• 1023 Have Fun with Numbers (20)(20 point(s))


    problem

    Notice that the number 123456789 is a 9-digit number consisting exactly the numbers from 1 to 9, with no duplication. Double it we will obtain 246913578, which happens to be another 9-digit number consisting exactly the numbers from 1 to 9, only in a different permutation. Check to see the result if we double it again!
    
    Now you are suppose to check if there are more numbers with this property. That is, double a given number with k digits, you are to tell if the resulting number consists of only a permutation of the digits in the original number.
    
    Input Specification:
    
    Each input file contains one test case. Each case contains one positive integer with no more than 20 digits.
    
    Output Specification:
    
    For each test case, first print in a line "Yes" if doubling the input number gives a number that consists of only a permutation of the digits in the original number, or "No" if not.
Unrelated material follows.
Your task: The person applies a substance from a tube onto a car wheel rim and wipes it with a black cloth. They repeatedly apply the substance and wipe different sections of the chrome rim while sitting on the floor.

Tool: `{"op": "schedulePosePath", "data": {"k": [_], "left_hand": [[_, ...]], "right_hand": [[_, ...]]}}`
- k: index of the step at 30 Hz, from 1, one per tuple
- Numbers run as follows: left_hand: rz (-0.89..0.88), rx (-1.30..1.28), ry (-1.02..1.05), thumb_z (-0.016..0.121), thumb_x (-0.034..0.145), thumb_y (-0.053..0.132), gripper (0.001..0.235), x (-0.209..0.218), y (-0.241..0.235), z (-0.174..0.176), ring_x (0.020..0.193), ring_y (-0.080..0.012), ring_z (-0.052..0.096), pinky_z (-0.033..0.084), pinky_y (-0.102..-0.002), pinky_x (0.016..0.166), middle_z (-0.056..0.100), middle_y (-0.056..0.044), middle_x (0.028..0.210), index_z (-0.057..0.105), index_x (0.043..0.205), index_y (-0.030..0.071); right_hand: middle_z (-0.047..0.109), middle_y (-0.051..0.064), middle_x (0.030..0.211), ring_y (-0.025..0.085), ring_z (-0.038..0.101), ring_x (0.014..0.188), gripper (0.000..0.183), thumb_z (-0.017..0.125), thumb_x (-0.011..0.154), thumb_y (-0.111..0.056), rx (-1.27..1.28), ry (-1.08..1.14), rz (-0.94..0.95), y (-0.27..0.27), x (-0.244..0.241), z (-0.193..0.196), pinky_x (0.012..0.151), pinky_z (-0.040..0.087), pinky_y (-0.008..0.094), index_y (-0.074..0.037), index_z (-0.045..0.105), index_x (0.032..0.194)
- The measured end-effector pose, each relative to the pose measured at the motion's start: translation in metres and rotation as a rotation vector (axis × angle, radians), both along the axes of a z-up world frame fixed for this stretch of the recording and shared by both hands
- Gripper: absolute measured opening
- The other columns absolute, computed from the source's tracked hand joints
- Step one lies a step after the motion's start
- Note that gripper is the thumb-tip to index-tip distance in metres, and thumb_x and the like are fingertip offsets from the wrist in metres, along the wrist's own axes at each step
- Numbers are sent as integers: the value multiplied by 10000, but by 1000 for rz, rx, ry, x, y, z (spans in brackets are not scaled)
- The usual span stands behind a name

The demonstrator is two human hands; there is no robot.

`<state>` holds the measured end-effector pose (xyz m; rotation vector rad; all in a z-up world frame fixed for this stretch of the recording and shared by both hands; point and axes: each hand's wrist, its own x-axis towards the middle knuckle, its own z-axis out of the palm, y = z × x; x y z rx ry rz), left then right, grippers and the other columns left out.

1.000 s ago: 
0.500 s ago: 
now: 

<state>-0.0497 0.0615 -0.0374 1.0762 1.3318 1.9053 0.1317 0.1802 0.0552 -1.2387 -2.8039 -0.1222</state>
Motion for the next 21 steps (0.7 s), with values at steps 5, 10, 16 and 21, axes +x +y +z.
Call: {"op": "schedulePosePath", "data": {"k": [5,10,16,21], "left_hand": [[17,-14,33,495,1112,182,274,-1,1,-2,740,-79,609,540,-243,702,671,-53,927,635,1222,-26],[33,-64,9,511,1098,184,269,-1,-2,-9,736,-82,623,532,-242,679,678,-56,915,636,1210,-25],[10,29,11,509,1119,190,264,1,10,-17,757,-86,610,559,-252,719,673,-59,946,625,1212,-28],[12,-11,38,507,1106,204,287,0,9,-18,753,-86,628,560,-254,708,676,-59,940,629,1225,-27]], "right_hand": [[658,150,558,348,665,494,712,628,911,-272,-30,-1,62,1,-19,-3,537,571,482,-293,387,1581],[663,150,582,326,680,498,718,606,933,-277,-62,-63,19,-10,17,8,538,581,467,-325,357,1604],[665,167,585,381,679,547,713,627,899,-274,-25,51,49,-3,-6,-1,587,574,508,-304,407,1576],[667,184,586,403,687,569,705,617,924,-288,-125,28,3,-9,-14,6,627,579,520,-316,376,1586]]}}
Then in the next line, print the doubled number.
    
    Sample Input:
    
    1234567899
    Sample Output:
    
    Yes
    2469135798
    

    tip

    answer

    
    #include<iostream>
    #include<set>
    #include<cstring>
    #include<algorithm>
    
    #define LL long long
    using namespace std;
    
    string a, da;
    int na[22], nda[22];
    
    void GetNum(string t, int *n){
    	if(t == "0") {
    		n[0]++;
    		return ;
    	}
    	for(int i = 0; i < t.size(); i++){
    //		s.insert(t[i]-'0');
    		n[t[i]-'0']++;
    	}
    	return ;
    }
    
    string Double(string t){
    	string tt = "";
    	reverse(t.begin(), t.end());
    	int last = 0, th = 0;
    	for(int i = 0; i < t.size(); i++){
    		th = 2*(t[i]-'0') + last;
    		tt.push_back(th%10 + '0');
    		last = th/10;
    	}
    	if(last != 0) tt.push_back(last+'0');
    //	cout<<tt<<endl;
    	return tt;
    }
    
    void PrintStatus(int *a){
    	for(int i = 0; i < 10; i++){
    		printf("%d ", a[i]);
    	}
    	printf("
    ");
    }
    
    int main(){
    //	freopen("test.txt", "r", stdin);
    	cin>>a;
    	da = Double(a);
    	memset(na, 0, sizeof(na));
    	memset(nda, 0, sizeof(nda));
    	
    	GetNum(a, na);
    	GetNum(da, nda);
    	
    //	PrintStatus(na);
    //	PrintStatus(nda);
    	
    	bool flag = true;
    	for(int i = 0; i < 10; i++){
    		if(na[i] != nda[i]) flag = false;
    	}
    	
    	if(flag) puts("Yes");
    	else puts("No");
    	reverse(da.begin(), da.end());
    	cout<<da;
    	return 0;
    }
    

    exprience

    • 英语单词
      • permutation 排列
    • puts 与cout<<endl 差别
      • Cout是istream类的预定义对象,puts是预定义函数(库函数)。
      • cout是一个对象,它使用重载插入(<<)运算符函数来打印数据。 但是put是完整的函数,它不使用重载的概念。
      • cout可以打印数字和字符串。 而puts只能打印字符串。
      • cout在内部使用flush而puts并没有,为了刷新stdout,我们必须明确地使用fflush函数。
      • 要使用puts,我们需要包含stdio.h头文件。 在使用cout时我们需要包含iostream.h头文件。
      • puts函数会在结尾增加' '。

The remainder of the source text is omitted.